Problem
An exact, picture-free copy of the listing is required.
::::::
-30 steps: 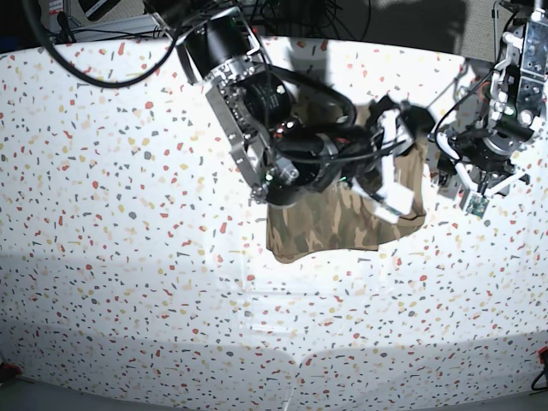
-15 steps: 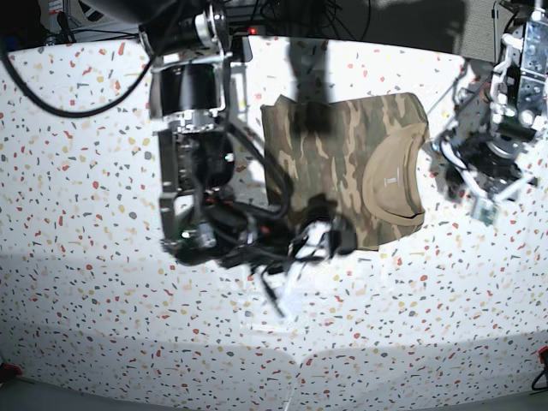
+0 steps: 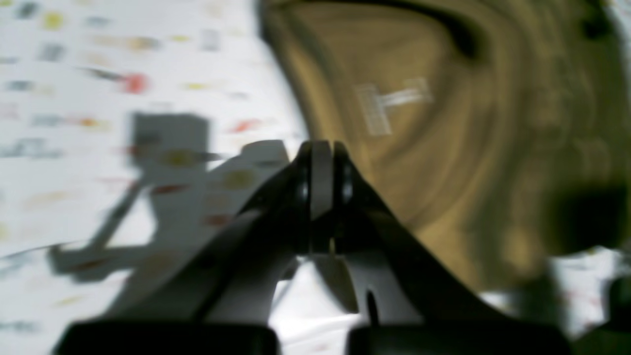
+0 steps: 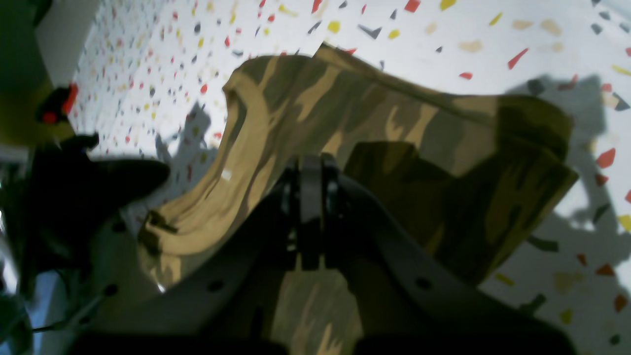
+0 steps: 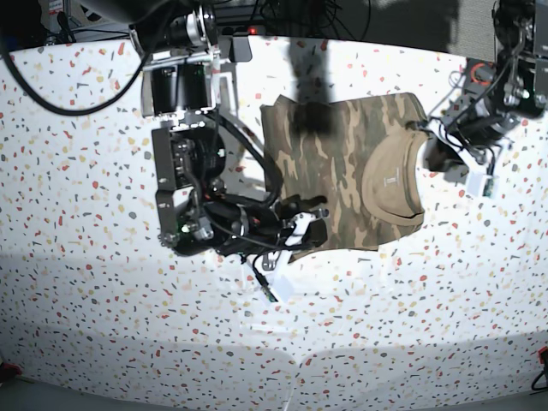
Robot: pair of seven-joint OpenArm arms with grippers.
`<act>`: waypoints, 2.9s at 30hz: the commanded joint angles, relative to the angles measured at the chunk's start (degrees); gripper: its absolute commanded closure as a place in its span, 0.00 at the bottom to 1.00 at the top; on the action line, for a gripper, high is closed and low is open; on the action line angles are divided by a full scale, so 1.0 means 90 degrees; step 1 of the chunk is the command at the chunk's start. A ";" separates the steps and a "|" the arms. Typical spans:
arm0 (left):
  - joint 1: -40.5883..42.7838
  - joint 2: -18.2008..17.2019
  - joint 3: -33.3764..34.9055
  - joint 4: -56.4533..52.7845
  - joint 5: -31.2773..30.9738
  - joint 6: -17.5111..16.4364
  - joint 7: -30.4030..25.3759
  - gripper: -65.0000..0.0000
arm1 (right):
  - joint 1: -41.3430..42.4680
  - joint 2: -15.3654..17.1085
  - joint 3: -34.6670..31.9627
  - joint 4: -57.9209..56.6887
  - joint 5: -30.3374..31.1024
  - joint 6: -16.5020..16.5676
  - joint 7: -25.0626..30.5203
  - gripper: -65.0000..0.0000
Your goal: Fold the T-shirt properly
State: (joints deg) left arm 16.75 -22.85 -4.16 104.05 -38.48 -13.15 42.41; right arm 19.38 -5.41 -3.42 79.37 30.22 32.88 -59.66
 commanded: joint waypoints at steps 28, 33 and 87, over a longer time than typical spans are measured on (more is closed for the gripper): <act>0.0272 0.1156 -0.0034 -0.1443 0.2169 -0.0755 -0.1596 1.00 | -0.0029 0.0160 -0.0461 -0.1496 -0.1945 0.0622 0.0481 1.00; -0.0471 0.1054 -0.0034 -0.2283 0.2514 -0.0556 -0.1795 1.00 | -0.0316 0.0158 -0.0461 -0.1319 -0.1938 0.0658 0.0457 1.00; 0.0338 -0.0228 -0.0211 -0.0338 0.0865 0.0561 -0.0505 1.00 | -0.4396 0.1547 0.2854 0.4811 0.0658 0.0537 -0.0729 1.00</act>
State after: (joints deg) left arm 20.27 -23.97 -5.45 100.12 -30.55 -7.92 39.18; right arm -20.40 8.21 22.24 121.47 35.07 37.39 -67.05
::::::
Result of this task
-30 steps: 
-15 steps: 
+0 steps: 
+0 steps: 
+0 steps: 
Robot: pair of seven-joint OpenArm arms with grippers.
`<act>`: waypoints, 2.9s at 30hz: the commanded joint angles, relative to the angles measured at the chunk's start (degrees); gripper: its absolute commanded closure as a place in its span, 0.00 at the bottom to 1.00 at the top; on the action line, for a gripper, high is closed and low is open; on the action line angles are divided by a full scale, so 1.0 means 90 degrees; step 1 of the chunk is the command at the chunk's start. A ";" separates the steps and a "|" the arms. Typical spans:
arm0 (left):
  - joint 1: -40.5883..42.7838
  - joint 2: -18.2008..17.2019
  - joint 3: -33.3764..34.9055
  - joint 4: -56.4533..52.7845
  - joint 5: -31.2773..30.9738
  - joint 6: -17.5111..16.4364
  - joint 7: -30.4030..25.3759
  - gripper: -65.0000..0.0000
arm1 (right):
  - joint 1: -41.3430..42.4680
  - joint 2: -15.3654..17.1085
  - joint 3: -34.6670..31.9627
  - joint 4: -57.9209..56.6887
  - joint 5: -30.3374..31.1024
  - joint 6: -16.5020..16.5676
  - joint 7: -25.0626..30.5203
  - gripper: -65.0000..0.0000
Your goal: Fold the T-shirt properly
State: (joints deg) left arm 16.75 -22.85 -4.16 104.05 -38.48 -13.15 42.41; right arm 19.38 -5.41 -3.42 79.37 30.22 32.88 -59.66
 commanded: joint waypoints at steps 28, 33 and 87, over a longer time than typical spans are measured on (more is closed for the gripper): <act>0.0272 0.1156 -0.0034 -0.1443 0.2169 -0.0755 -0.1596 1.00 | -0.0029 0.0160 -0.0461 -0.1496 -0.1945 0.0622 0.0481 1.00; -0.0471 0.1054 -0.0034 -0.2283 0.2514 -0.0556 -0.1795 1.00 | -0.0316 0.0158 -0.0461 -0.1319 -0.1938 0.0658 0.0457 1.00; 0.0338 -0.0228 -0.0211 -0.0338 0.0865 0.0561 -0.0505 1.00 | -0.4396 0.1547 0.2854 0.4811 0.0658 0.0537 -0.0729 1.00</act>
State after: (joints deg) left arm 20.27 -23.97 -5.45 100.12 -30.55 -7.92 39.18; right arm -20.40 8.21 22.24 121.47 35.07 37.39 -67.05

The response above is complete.